* ABOUT THIS TASK *
The response should reproduce exactly the lines from the top of the listing below through the one that contains "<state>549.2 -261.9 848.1", and nothing else; pictures do not belong in it.

+++ DATA LISTING +++

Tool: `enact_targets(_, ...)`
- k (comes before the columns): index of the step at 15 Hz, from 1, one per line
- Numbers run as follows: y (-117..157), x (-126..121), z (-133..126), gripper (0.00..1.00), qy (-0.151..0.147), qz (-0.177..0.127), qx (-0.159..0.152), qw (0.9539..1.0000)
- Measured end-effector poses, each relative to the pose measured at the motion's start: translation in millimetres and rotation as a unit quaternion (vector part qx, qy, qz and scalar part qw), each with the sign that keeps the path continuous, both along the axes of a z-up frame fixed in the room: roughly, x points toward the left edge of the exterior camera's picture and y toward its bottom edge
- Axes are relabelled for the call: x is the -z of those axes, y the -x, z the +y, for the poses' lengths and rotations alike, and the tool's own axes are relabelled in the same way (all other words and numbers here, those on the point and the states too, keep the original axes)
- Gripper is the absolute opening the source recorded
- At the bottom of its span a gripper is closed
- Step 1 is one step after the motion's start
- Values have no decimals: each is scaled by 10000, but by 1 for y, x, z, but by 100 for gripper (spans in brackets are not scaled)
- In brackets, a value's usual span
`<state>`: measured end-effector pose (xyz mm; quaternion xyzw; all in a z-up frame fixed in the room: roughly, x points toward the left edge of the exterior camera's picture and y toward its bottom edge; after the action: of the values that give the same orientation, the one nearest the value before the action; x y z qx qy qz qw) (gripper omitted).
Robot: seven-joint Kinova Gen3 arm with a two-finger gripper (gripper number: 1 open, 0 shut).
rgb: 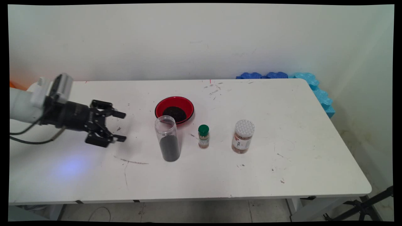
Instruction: Pick up the black seasoning powder from the table
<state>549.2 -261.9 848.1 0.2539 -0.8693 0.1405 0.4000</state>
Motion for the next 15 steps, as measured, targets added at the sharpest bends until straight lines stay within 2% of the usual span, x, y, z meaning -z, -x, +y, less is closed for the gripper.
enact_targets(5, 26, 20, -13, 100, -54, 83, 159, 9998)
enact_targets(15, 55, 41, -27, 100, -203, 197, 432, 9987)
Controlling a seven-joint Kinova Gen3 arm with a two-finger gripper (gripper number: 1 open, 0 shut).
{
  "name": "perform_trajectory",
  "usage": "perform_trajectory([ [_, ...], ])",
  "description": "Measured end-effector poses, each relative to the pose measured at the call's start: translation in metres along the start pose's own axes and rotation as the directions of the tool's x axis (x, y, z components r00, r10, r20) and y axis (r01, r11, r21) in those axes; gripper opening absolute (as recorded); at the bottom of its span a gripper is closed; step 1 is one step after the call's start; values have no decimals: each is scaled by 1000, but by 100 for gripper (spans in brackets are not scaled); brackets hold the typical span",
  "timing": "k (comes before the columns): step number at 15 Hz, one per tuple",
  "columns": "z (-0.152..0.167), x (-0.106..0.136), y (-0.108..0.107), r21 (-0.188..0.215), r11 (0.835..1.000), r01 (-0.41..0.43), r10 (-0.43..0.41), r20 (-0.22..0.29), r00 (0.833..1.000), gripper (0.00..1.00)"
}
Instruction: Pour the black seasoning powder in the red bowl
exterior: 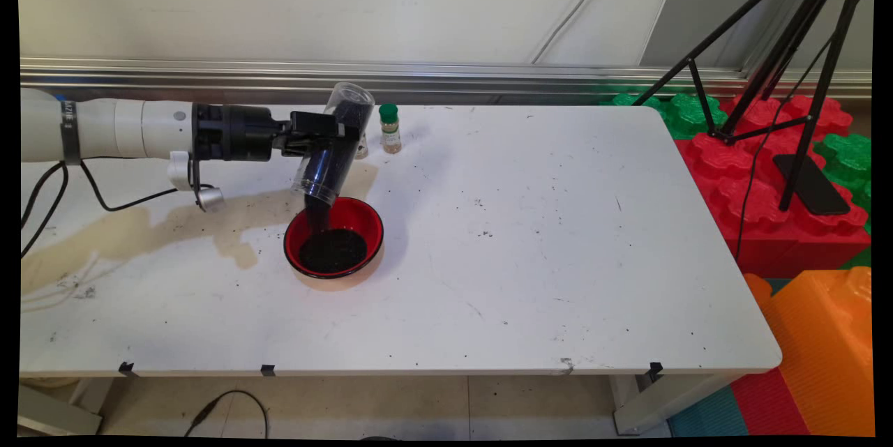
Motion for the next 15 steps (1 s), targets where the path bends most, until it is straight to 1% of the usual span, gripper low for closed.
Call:
perform_trajectory([
  [9, 1, 2, 1, -6, 999, 39, -39, -10, 999, 0],
  [15, 2, 2, 2, -10, 999, 44, -44, -12, 999, 0],
])
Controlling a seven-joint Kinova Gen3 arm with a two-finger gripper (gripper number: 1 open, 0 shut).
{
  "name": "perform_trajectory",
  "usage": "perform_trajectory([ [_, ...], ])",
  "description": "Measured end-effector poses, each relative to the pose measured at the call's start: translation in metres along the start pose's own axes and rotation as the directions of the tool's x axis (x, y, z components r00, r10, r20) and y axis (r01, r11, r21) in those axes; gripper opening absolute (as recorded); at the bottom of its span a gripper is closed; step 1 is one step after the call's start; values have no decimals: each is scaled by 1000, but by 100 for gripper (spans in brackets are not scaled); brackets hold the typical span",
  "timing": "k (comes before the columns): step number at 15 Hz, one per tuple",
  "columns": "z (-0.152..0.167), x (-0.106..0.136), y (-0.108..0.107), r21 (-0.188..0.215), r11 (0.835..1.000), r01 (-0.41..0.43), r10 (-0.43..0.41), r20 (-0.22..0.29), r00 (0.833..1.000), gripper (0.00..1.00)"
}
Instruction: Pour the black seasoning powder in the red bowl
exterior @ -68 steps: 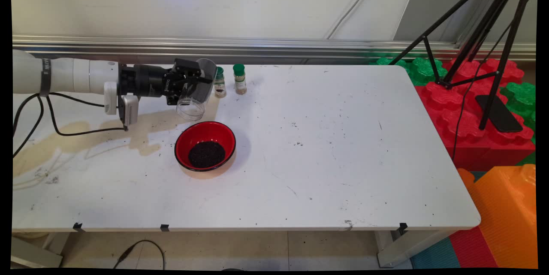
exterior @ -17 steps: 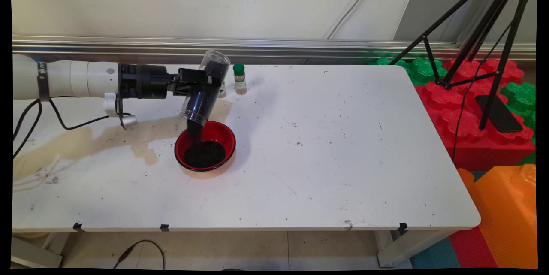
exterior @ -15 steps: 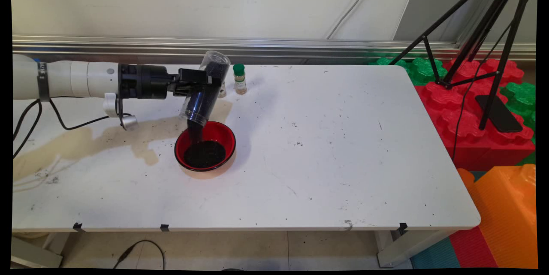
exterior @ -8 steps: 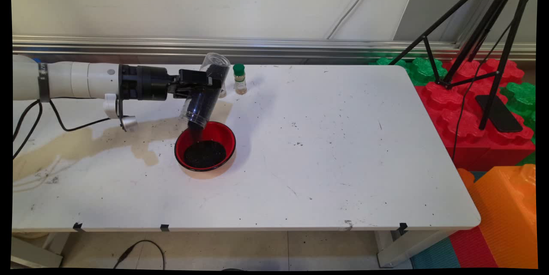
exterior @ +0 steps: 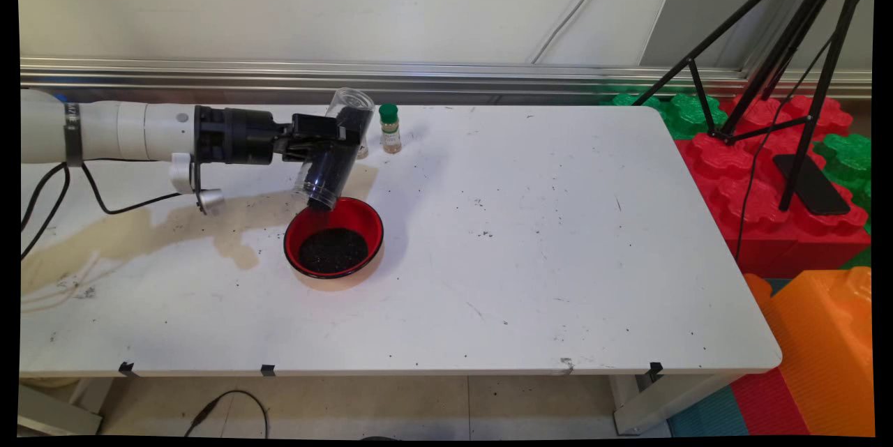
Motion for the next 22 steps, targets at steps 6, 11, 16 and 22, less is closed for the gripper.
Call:
perform_trajectory([
  [6, 1, -1, 1, -3, 1000, -5, 5, 1, 1000, 0],
  [11, 2, -1, 2, -5, 1000, -12, 12, 2, 1000, 0],
  [16, 3, -2, 2, -7, 1000, -21, 21, 3, 1000, 0],
  [22, 3, -2, 3, -9, 999, -31, 31, 4, 1000, 0],
])
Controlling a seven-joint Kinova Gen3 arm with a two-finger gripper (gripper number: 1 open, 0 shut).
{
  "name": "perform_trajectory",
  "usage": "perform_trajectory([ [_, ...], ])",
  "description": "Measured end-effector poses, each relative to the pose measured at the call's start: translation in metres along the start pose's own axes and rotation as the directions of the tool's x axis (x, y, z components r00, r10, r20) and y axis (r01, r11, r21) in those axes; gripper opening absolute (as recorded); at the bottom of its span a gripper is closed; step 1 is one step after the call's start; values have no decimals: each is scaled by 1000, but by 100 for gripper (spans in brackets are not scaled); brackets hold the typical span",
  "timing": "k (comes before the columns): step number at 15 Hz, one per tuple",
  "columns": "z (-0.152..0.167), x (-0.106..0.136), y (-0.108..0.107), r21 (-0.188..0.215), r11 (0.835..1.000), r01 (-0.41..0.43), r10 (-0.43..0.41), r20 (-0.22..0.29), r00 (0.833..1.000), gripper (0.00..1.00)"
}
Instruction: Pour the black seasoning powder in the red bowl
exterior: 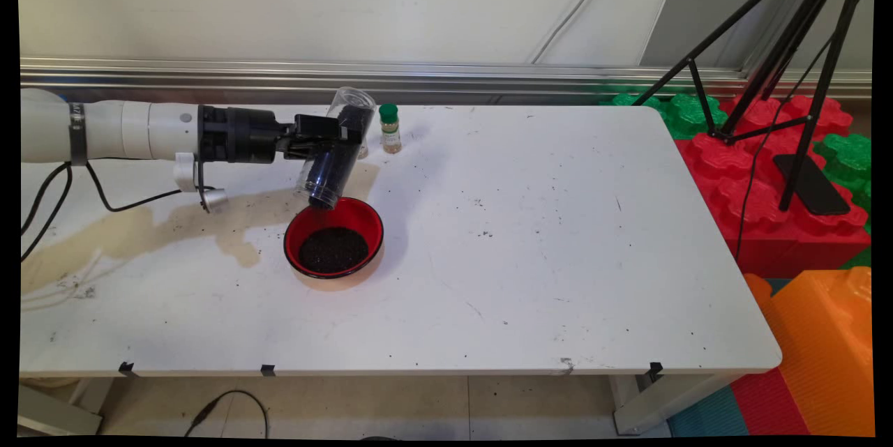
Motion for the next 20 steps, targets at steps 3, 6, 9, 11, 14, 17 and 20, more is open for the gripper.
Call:
perform_trajectory([
  [3, 0, 0, 0, -1, 1000, -3, 3, 0, 1000, 0],
  [6, 0, 0, 0, -2, 1000, 6, -6, -1, 1000, 0],
  [9, -1, -1, 1, -7, 999, 43, -43, 0, 999, 0],
  [11, -1, -1, 1, -10, 998, 64, -64, 0, 998, 0],
  [14, -2, -2, 1, -17, 994, 105, -105, 0, 994, 0],
  [17, -2, -2, 2, -22, 990, 137, -137, 0, 991, 0],
  [20, -4, -3, 3, -28, 983, 182, -182, 1, 983, 0],
])
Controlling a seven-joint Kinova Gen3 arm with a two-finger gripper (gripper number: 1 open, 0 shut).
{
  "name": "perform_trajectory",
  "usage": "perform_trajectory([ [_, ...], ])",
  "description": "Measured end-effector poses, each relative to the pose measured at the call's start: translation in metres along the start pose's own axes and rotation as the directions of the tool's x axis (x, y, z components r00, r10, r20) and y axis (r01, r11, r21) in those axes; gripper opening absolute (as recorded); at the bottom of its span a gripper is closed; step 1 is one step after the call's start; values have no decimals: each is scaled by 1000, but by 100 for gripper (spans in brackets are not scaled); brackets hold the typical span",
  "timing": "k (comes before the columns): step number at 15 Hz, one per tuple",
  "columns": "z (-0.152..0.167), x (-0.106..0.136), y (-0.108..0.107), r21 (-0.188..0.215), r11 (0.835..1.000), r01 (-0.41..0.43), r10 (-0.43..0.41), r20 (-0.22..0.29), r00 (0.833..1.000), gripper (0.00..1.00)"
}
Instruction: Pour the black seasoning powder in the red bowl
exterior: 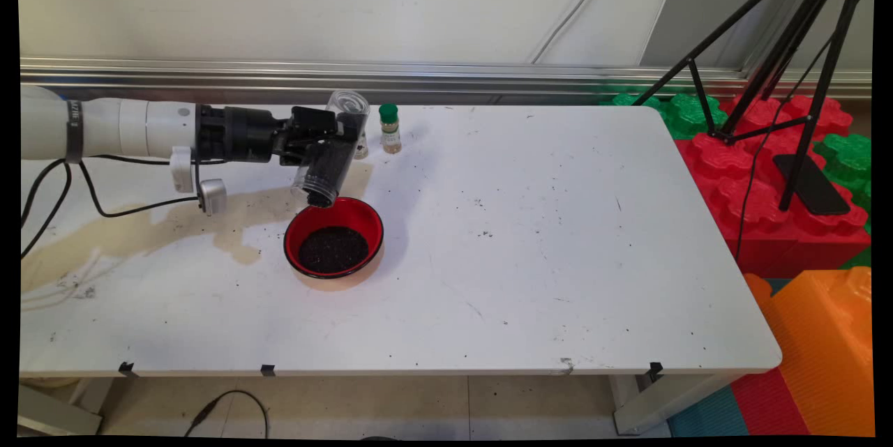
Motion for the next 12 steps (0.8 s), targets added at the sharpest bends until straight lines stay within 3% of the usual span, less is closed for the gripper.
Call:
perform_trajectory([
  [7, -4, -4, 1, -15, 991, 133, -133, 2, 991, 0],
  [12, -8, -6, 0, -23, 967, 253, -253, -1, 968, 0],
])
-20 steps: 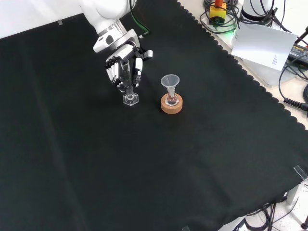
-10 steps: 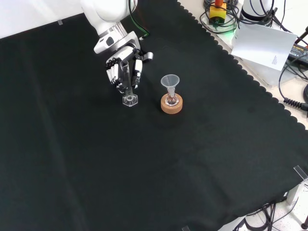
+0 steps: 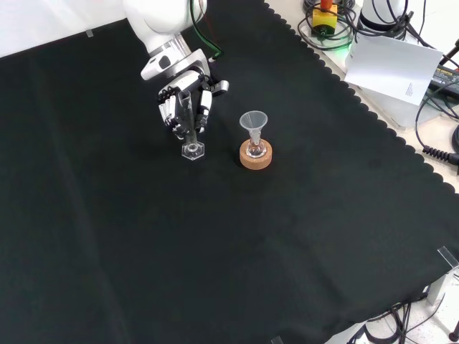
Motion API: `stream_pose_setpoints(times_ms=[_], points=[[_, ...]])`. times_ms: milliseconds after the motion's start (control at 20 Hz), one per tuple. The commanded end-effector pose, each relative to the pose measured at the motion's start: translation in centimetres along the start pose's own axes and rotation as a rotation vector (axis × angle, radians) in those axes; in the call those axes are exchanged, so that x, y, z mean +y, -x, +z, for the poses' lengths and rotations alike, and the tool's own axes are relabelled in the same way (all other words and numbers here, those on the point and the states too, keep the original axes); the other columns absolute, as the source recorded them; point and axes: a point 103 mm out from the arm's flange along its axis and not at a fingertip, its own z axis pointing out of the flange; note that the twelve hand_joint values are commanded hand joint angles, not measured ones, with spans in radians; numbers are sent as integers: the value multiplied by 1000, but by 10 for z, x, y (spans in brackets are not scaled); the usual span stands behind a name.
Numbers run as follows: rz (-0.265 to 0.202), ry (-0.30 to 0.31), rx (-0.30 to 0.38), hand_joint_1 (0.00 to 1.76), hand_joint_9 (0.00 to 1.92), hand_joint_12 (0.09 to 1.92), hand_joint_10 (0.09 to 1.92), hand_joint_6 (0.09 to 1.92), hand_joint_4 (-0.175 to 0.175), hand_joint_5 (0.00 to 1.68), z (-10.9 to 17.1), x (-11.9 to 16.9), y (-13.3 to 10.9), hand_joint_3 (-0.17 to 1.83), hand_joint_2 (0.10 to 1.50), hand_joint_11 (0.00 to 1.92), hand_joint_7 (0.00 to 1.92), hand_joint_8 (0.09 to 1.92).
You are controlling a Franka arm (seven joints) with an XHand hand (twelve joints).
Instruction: Put the graduated cylinder back on the table.
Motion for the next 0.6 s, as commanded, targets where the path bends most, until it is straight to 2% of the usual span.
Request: stream_pose_setpoints(times_ms=[50,600], points=[[1,6,-6,1232,1443,768,87,987,39,1025,1,-1,1,-2,1089,1190,1076,842],[7,9,0,1224,1422,789,87,1042,37,986,3,-2,3,3,1103,1166,1043,899]])
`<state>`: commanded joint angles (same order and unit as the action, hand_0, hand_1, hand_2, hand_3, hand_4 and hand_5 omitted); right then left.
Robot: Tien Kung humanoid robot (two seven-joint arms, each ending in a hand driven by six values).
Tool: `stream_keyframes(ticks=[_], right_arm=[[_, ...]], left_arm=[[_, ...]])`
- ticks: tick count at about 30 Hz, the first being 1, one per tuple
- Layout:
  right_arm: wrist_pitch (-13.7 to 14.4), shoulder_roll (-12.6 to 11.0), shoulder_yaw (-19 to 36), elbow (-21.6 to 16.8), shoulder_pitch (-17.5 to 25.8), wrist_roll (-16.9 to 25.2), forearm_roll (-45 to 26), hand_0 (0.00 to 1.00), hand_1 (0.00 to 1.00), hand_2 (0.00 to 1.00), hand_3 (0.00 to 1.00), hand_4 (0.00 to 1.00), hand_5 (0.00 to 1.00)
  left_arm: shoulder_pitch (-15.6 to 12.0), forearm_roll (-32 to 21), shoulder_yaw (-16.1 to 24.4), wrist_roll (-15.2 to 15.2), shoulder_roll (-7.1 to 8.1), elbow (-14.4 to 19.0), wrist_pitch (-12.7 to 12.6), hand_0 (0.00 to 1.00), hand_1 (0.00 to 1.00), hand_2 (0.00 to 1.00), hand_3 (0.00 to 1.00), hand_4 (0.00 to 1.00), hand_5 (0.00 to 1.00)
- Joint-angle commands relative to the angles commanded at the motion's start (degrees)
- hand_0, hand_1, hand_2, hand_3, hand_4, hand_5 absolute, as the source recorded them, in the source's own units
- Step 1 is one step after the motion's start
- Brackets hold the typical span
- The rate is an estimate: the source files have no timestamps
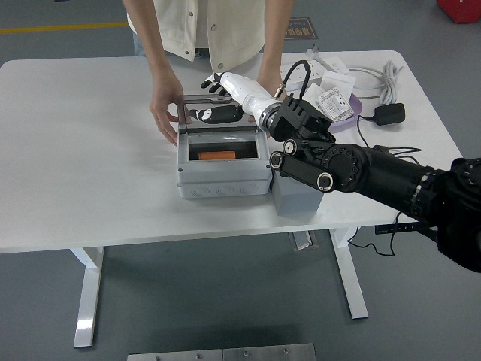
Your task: Fetch the battery,place it into the box,close the lid of the box
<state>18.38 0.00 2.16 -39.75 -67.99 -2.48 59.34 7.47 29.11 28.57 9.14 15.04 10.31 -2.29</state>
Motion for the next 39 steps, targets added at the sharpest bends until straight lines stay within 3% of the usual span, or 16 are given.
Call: stream_keyframes(ticks=[8,19,39], right_arm=[[-0.8,-0.66,1.09,-4.14,0.74,-1.78,5.53,0.855,0.763,0.789,0.803,0.858,0.601],[-2.73,-4.03,3.31,-12.74,2.37,-5.41,14.82,0.842,0.757,0.781,0.805,0.866,0.627],[-7.37,-6.34,5.12,-18.09,4.54,-8.74,18.34,0.836,0.755,0.778,0.811,0.866,0.629]], left_arm=[[-0.31,-0.35,-0.05,-0.09,-0.05,0.0,-0.05,0.617,0.765,0.676,0.731,0.682,0.219],[-0.96,-0.82,-0.18,-0.31,-0.22,0.0,-0.1,0.617,0.765,0.676,0.729,0.68,0.22],[-1.53,-0.61,0.18,-0.3,-0.55,0.0,-0.12,0.617,0.766,0.677,0.727,0.68,0.219]])
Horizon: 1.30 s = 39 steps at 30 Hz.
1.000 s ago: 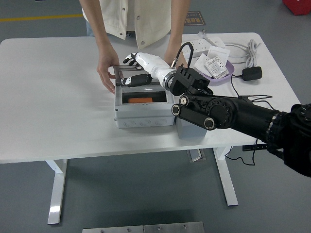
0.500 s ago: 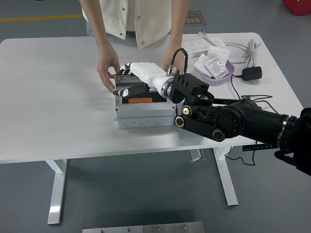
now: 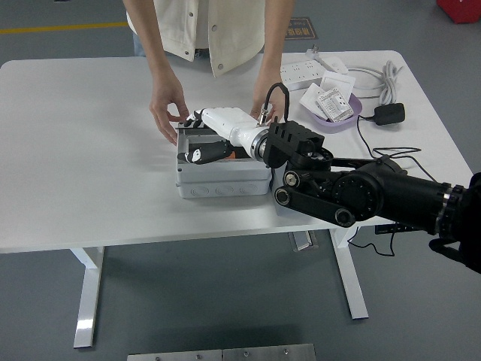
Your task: Fetch the battery,place it into the box,close the lid of the box
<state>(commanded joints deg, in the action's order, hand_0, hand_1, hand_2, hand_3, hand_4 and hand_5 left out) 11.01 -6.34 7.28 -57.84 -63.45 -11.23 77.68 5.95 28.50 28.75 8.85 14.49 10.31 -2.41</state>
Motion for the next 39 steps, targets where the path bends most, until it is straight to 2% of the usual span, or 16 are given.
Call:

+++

* REPLY *
Tool: `enact_targets(_, ...)`
- k (comes before the columns): index of the step at 15 Hz, from 1, one per line
- Numbers run as follows: y (-117..157), x (-126..121), z (-133..126), gripper (0.00..1.00), qy (-0.151..0.147), qz (-0.177..0.127), qx (-0.159..0.152), qw (0.9539..1.0000)
- Measured end-effector poses, each relative to the pose measured at the motion's start: translation in millimetres and rotation as a unit quaternion (vector part qx, qy, qz and scalar part qw), each with the sign that keeps the path continuous, both along the axes of a z-up frame fixed in the room: roughly, x points toward the left edge of the exterior camera's picture and y toward its bottom edge
- Axes are relabelled for the call: x is the -z of those axes, y the -x, z the +y, for the poses' lengths and rotations alike, and the tool's own axes are relabelled in the same way (all other words and numbers here, those on the point and the states too, keep the original axes)
- Gripper is the absolute opening the source recorded
- At the bottom of its span a gripper is closed
- Step 1 is one step after the motion's start
- Values have no decimals: each is scaled by 10000, but by 1 for y, x, z, but by 100 for gripper (spans in brackets are not scaled)
- In brackets, a value's usual span
`<state>`: measured end-effector pose (xyz mm; quaternion xyzw; all in a z-up frame fixed in the room: roughly, x points toward the left edge of the exterior camera's picture and y toward its bottom edge; after the action: of the values that give the same orientation, the one nearest the value before the action; x y z qx qy qz qw) (gripper omitted).
Robot: seven-joint Kinova Gen3 arm with a two-finger gripper (gripper number: 1 open, 0 shut).
rgb: 
Instruction: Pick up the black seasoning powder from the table
<state>549.2 -261.9 848.1 0.2539 -0.8693 0.1405 0.4000</state>

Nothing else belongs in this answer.